At least six of those killed were Syrian rebel fighters, while four were foreign volunteers, said Rami Abdel Rahman, who heads the Observatory.

Latakia province is a stronghold of the Alawite minority of President Bashar al-Assad, apart from rebel-held pockets.

Islamist rebel forces have captured about 10 Alawite villages in the Jabal al-Akrad, a mountainous area of the province. The army has hit back, sparking fierce fighting that has left dozens dead on both sides, according to the Observatory.
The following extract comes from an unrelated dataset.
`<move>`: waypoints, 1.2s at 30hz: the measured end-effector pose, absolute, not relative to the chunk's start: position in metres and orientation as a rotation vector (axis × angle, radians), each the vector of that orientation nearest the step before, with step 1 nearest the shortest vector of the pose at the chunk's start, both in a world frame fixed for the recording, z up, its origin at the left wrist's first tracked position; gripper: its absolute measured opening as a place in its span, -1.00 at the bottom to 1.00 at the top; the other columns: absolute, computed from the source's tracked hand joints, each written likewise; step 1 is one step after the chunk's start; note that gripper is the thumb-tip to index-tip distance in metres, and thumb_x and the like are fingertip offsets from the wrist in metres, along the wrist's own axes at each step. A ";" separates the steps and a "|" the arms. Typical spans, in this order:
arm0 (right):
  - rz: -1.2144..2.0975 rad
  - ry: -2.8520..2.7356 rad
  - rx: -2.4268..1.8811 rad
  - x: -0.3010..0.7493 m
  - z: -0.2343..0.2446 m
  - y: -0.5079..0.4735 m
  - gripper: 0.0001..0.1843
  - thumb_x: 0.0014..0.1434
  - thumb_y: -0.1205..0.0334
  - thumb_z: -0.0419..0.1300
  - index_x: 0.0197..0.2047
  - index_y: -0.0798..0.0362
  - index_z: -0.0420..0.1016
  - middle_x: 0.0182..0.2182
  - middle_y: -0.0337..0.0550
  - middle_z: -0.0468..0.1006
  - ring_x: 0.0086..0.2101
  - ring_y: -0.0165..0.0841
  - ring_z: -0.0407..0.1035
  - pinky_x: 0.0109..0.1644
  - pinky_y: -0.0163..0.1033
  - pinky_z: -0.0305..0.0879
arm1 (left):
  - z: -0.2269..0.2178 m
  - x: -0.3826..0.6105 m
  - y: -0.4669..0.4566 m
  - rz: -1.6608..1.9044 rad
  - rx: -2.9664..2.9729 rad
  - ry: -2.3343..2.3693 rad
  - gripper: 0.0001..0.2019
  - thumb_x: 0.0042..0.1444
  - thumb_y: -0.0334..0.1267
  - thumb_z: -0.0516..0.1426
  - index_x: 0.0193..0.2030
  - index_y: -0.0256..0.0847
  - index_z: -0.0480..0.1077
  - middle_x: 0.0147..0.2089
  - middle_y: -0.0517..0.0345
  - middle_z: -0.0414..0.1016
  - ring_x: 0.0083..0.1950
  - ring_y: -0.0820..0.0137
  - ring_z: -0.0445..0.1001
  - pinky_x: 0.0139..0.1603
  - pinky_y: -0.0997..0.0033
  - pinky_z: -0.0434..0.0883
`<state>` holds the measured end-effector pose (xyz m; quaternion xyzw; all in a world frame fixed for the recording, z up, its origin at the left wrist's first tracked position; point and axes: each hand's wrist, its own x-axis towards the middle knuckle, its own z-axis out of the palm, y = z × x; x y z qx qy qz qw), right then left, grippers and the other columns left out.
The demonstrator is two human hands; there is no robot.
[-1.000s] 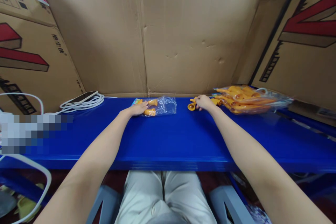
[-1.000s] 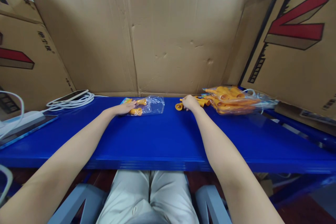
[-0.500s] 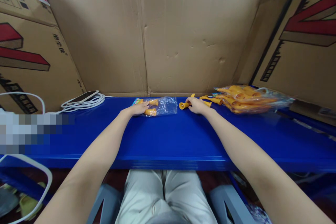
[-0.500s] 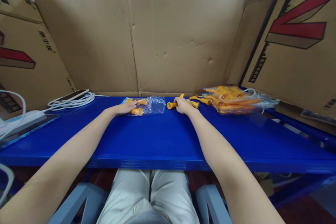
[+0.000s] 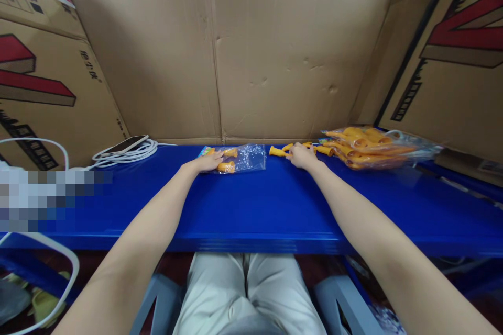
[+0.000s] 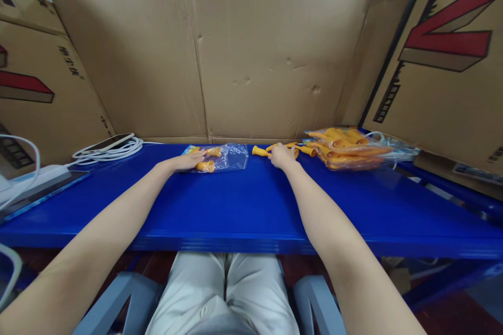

In their operation, the rebels have kidnapped a leading Alawite cleric, Sheikh Badreddine Ghazal, said the Observatory, which relies on a network of activists on the ground and medics for its information.

In Damascus, a car bomb ripped through the Shaghur district of the capital late Saturday, wounding several people, three of them children, said the Observatory.

In Aleppo province, further east, government troops stormed a village overnight, killing 12 people, the Observatory said.

Al-Nusra Front jihadists and other rebel fighters in the eastern city of Deir Ezzor seized control of the offices of Syria's ruling Baath party in the Howeika district, sparking regime bombardment, the Observatory said.

ISIS fighters have clashed for the past month with Kurdish militia forces in the Raqa region, triggering a warning on Saturday from Iraqi Kurdish leader Massud Barzani of a cross-border intervention to protect fellow Kurds.

Syria's Kurds, marginalised by Damascus for decades, have walked a fine line since the conflict began, trying to avoid antagonising loyalist forces or rebels who have fighting since March 2011 to overthrow Assad.

More than 100,000 have been killed in the past 29 months of conflict.